(Extracted records)
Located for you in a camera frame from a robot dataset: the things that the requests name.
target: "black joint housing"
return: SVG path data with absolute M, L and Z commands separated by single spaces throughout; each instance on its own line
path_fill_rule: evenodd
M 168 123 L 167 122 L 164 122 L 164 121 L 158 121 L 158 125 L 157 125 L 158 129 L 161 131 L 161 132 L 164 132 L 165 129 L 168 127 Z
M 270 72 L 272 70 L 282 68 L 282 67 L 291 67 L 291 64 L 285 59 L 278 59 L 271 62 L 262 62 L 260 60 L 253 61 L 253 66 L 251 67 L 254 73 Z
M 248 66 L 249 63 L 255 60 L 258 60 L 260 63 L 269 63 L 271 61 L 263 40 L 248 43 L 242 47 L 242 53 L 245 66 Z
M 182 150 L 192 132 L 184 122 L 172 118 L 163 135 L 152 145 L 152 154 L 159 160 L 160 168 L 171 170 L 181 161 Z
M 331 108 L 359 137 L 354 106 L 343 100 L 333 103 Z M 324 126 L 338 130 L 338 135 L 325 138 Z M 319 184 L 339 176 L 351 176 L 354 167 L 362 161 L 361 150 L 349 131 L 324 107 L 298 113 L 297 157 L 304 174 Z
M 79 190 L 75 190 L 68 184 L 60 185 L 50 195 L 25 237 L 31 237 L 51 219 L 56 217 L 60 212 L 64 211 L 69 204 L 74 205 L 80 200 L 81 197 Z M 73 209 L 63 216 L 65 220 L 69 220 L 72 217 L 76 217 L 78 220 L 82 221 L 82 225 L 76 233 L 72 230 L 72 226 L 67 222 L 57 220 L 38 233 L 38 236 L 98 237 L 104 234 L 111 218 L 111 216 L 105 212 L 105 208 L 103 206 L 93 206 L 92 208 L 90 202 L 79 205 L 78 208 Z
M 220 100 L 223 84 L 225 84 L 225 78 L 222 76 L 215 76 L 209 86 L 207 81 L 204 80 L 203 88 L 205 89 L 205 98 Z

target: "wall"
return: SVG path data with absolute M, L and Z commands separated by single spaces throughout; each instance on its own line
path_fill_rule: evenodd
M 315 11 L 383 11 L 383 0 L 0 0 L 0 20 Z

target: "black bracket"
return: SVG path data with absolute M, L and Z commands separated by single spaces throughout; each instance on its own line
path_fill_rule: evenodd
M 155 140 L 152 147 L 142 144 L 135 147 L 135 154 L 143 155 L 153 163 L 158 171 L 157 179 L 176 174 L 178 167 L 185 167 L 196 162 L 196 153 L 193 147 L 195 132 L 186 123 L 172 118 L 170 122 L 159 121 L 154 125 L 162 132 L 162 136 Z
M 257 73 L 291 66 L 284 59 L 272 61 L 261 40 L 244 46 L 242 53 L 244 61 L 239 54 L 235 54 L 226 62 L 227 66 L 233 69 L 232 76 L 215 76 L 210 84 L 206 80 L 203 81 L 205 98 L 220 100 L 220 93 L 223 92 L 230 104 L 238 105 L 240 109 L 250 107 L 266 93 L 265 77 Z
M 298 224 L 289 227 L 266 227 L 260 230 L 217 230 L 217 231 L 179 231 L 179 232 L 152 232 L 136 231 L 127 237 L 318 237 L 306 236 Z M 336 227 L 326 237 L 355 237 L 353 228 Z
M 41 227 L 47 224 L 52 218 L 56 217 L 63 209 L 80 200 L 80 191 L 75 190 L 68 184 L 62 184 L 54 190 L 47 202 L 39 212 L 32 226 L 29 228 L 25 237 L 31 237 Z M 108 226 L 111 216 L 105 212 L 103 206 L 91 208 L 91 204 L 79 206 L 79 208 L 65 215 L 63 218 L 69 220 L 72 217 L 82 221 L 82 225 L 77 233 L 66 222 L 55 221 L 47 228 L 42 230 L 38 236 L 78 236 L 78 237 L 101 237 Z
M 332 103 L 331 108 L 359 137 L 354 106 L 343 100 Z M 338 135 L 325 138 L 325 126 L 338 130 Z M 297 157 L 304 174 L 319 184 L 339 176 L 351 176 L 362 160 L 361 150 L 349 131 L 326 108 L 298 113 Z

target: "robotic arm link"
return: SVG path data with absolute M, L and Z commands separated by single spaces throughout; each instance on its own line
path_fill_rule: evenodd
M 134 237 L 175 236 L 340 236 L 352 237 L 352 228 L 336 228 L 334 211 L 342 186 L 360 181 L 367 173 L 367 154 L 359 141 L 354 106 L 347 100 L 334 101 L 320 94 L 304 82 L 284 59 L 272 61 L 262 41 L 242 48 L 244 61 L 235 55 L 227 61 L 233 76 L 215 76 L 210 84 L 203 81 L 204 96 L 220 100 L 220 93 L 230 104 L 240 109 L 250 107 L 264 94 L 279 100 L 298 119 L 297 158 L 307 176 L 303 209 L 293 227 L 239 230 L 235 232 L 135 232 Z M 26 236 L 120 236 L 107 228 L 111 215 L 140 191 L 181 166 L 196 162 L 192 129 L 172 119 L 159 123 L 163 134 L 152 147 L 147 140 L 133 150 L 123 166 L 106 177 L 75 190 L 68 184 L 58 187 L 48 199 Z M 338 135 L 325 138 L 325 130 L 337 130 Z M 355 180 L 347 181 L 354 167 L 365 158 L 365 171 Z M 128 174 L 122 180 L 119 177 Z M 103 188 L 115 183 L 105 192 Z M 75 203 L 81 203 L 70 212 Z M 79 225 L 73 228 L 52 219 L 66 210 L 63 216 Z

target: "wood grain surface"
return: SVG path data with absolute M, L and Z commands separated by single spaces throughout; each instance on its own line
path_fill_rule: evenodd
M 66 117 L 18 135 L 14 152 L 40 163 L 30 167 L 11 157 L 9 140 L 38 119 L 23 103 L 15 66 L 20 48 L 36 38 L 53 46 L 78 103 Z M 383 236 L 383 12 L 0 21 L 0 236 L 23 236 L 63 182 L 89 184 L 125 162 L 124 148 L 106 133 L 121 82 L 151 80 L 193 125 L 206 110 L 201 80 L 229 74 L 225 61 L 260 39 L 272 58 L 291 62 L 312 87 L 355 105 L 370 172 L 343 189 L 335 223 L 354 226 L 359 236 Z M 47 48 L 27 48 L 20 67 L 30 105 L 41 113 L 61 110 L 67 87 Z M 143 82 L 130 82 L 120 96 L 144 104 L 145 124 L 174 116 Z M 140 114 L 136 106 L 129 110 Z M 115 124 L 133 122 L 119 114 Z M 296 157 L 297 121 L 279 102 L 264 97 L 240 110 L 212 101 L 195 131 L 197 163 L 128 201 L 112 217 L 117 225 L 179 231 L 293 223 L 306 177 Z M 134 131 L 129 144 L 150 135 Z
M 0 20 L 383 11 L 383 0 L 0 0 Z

What the task requires: Your task is to retype all of the lines above exactly.

Response area:
Located for you in a camera frame from a robot dataset: the things that the requests name.
target: "black joint housing"
return: SVG path data with absolute M, L and Z commands separated by single spaces throughout; each instance on its own line
path_fill_rule: evenodd
M 168 123 L 167 122 L 164 122 L 164 121 L 158 121 L 158 125 L 157 125 L 158 129 L 161 131 L 161 132 L 164 132 L 165 129 L 168 127 Z
M 270 72 L 272 70 L 282 68 L 282 67 L 291 67 L 291 64 L 285 59 L 278 59 L 271 62 L 262 62 L 260 60 L 253 61 L 253 66 L 251 67 L 254 73 Z
M 248 66 L 249 63 L 255 60 L 258 60 L 260 63 L 269 63 L 271 61 L 263 40 L 248 43 L 242 47 L 242 53 L 245 66 Z
M 182 150 L 192 132 L 184 122 L 172 118 L 163 135 L 152 145 L 152 154 L 159 160 L 160 168 L 171 170 L 181 161 Z
M 331 108 L 359 137 L 354 106 L 343 100 L 333 103 Z M 324 126 L 338 130 L 338 135 L 325 138 Z M 319 184 L 339 176 L 351 176 L 354 167 L 362 161 L 361 150 L 349 131 L 324 107 L 298 113 L 297 157 L 304 174 Z
M 79 190 L 75 190 L 68 184 L 60 185 L 50 195 L 25 237 L 31 237 L 51 219 L 56 217 L 60 212 L 64 211 L 69 204 L 74 205 L 80 200 L 81 197 Z M 73 209 L 63 216 L 65 220 L 69 220 L 72 217 L 76 217 L 78 220 L 82 221 L 82 225 L 76 233 L 72 230 L 72 226 L 67 222 L 57 220 L 38 233 L 38 236 L 98 237 L 104 234 L 111 218 L 111 216 L 105 212 L 105 208 L 103 206 L 93 206 L 92 208 L 90 202 L 79 205 L 78 208 Z
M 220 100 L 223 84 L 225 84 L 225 78 L 222 76 L 215 76 L 209 86 L 207 81 L 204 80 L 203 88 L 205 89 L 205 98 Z

target: "wall"
return: SVG path data with absolute M, L and Z commands separated by single spaces throughout; each instance on its own line
path_fill_rule: evenodd
M 315 11 L 383 11 L 383 0 L 0 0 L 0 20 Z

target: "black bracket"
return: SVG path data with absolute M, L and Z commands separated by single spaces throughout; each instance on its own line
path_fill_rule: evenodd
M 155 140 L 152 147 L 142 144 L 135 147 L 135 154 L 143 155 L 153 163 L 158 171 L 157 179 L 176 174 L 178 167 L 185 167 L 196 162 L 196 153 L 193 147 L 195 132 L 186 123 L 172 118 L 170 122 L 159 121 L 154 125 L 162 132 L 162 136 Z
M 257 73 L 291 66 L 284 59 L 272 61 L 261 40 L 244 46 L 242 53 L 244 61 L 239 54 L 235 54 L 226 62 L 227 66 L 233 69 L 232 76 L 215 76 L 210 84 L 206 80 L 203 81 L 205 98 L 220 100 L 220 93 L 223 92 L 230 104 L 238 105 L 240 109 L 250 107 L 266 93 L 265 77 Z
M 298 224 L 289 227 L 266 227 L 260 230 L 217 230 L 217 231 L 179 231 L 179 232 L 152 232 L 136 231 L 127 237 L 318 237 L 306 236 Z M 336 227 L 326 237 L 355 237 L 353 228 Z
M 41 227 L 47 224 L 52 218 L 56 217 L 63 209 L 80 200 L 80 191 L 75 190 L 68 184 L 62 184 L 54 190 L 47 202 L 39 212 L 32 226 L 29 228 L 25 237 L 31 237 Z M 108 226 L 111 216 L 105 212 L 103 206 L 91 208 L 91 204 L 79 206 L 79 208 L 65 215 L 63 218 L 69 220 L 72 217 L 82 221 L 82 225 L 77 233 L 66 222 L 55 221 L 47 228 L 42 230 L 38 236 L 78 236 L 78 237 L 101 237 Z
M 332 103 L 331 108 L 359 137 L 354 106 L 343 100 Z M 338 135 L 325 138 L 325 126 L 338 130 Z M 297 157 L 304 174 L 319 184 L 339 176 L 351 176 L 362 160 L 361 150 L 349 131 L 326 108 L 298 113 Z

target: "robotic arm link"
return: SVG path data with absolute M, L and Z commands separated by single spaces throughout; each instance on its own line
path_fill_rule: evenodd
M 134 237 L 175 236 L 340 236 L 352 237 L 352 228 L 336 228 L 334 211 L 342 186 L 360 181 L 367 173 L 367 154 L 359 141 L 354 106 L 347 100 L 334 101 L 320 94 L 304 82 L 284 59 L 272 61 L 262 41 L 242 48 L 244 61 L 235 55 L 227 61 L 233 76 L 215 76 L 210 84 L 203 81 L 204 96 L 220 100 L 220 93 L 230 104 L 240 109 L 250 107 L 264 94 L 279 100 L 298 119 L 297 158 L 307 176 L 303 209 L 293 227 L 239 230 L 235 232 L 135 232 Z M 26 236 L 120 236 L 107 228 L 111 215 L 140 191 L 181 166 L 196 162 L 192 129 L 172 119 L 159 123 L 163 134 L 152 147 L 147 140 L 133 150 L 123 166 L 106 177 L 75 190 L 68 184 L 58 187 L 48 199 Z M 338 135 L 325 138 L 325 130 L 337 130 Z M 355 180 L 347 181 L 354 167 L 365 158 L 365 171 Z M 128 174 L 122 180 L 119 177 Z M 103 188 L 115 183 L 105 192 Z M 75 203 L 81 203 L 70 212 Z M 79 225 L 73 228 L 52 219 L 66 210 L 63 216 Z

target: "wood grain surface"
return: SVG path data with absolute M, L and Z commands separated by single spaces throughout; each instance on its own line
path_fill_rule: evenodd
M 66 117 L 18 135 L 14 152 L 40 163 L 30 167 L 11 157 L 9 140 L 38 119 L 23 103 L 15 66 L 20 48 L 36 38 L 53 46 L 78 103 Z M 383 236 L 383 12 L 0 21 L 0 236 L 23 236 L 63 182 L 89 184 L 125 162 L 124 148 L 106 133 L 121 82 L 151 80 L 193 125 L 206 110 L 201 80 L 229 74 L 225 61 L 260 39 L 272 58 L 291 62 L 312 87 L 355 105 L 370 172 L 343 189 L 335 223 L 354 226 L 359 236 Z M 47 48 L 27 48 L 20 67 L 30 105 L 41 113 L 61 110 L 67 87 Z M 143 82 L 130 82 L 120 96 L 144 104 L 145 124 L 174 116 Z M 140 114 L 136 106 L 129 110 Z M 115 124 L 133 122 L 119 114 Z M 296 157 L 297 121 L 279 102 L 264 97 L 240 110 L 212 101 L 195 131 L 197 163 L 128 201 L 112 217 L 117 225 L 179 231 L 293 223 L 306 177 Z M 134 131 L 129 144 L 150 135 Z
M 0 20 L 383 11 L 383 0 L 0 0 Z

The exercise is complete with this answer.